The Titan RTX is now also known as the T-Rex because Nvidia claims it's the most powerful desktop graphics card on the planet. With its 576 Tensor cores and 72 RT cores, the Titan RTX can supply up to 130 teraflops of deep learning performance and 11 GigaRays of ray tracing performance. The graphics card also comes equipped with 24GB of high-performance GDDR6 memory, twice the amount of previous-gen Titan models, to deliver up to 672 GB/s of bandwidth.
According to Nvidia, the Titan RTX is the Swiss Army Knife of graphics cards. On the AI side, the Titan RTX's 576 Tensor cores and 24GB of memory help improve training and inference for neural networks. Thanks to the presence of NVLink, AI researchers and Deep Learning developers can pair two of these cards together to work with large neural networks and data sets.

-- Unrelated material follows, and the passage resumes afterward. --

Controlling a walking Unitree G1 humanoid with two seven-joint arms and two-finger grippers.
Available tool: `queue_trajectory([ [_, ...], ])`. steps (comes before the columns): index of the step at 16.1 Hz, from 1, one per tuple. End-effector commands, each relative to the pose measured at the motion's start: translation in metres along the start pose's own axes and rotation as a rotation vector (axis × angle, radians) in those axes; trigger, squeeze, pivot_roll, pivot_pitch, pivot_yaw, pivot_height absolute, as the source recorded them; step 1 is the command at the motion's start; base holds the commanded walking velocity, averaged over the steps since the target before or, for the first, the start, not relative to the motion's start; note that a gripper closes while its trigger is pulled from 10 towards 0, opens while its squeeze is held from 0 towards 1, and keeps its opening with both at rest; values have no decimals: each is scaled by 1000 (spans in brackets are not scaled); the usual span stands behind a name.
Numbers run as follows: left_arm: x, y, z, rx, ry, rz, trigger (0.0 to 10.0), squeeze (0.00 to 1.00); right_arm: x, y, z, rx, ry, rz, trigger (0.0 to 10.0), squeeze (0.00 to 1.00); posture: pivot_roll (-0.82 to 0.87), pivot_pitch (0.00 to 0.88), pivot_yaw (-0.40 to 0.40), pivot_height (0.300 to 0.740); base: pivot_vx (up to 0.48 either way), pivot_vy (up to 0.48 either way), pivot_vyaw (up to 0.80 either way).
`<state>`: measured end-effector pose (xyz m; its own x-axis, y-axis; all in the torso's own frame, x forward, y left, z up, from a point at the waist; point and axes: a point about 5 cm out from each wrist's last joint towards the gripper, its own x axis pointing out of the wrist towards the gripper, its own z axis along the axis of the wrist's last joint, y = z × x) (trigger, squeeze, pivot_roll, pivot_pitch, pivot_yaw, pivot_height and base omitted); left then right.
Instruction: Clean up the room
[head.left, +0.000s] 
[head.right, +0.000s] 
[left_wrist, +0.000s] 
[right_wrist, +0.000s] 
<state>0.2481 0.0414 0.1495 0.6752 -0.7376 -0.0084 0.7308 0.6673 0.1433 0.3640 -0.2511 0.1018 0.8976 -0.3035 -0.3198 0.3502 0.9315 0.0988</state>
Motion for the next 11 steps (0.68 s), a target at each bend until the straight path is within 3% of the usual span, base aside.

Data scientists will be happy to know that Nvidia's Titan RTX also comes with support for Nvidia's RAPIDS platform. RAPIDS is a collection of open-source software libraries for data analytics and machine learning that help accelerate machine learning activities. On the content creation side, the Titan RTX's 72 RT cores give content creators real-time ray tracing and AI functionalities while the graphics card's 24GB of memory and 672 GB/s of bandwidth open the door for real-time 8K video editing.
The Titan RTX graphics card carries an eye-watering $2,499 price tag and will be available later this month in the U.S. and Europe.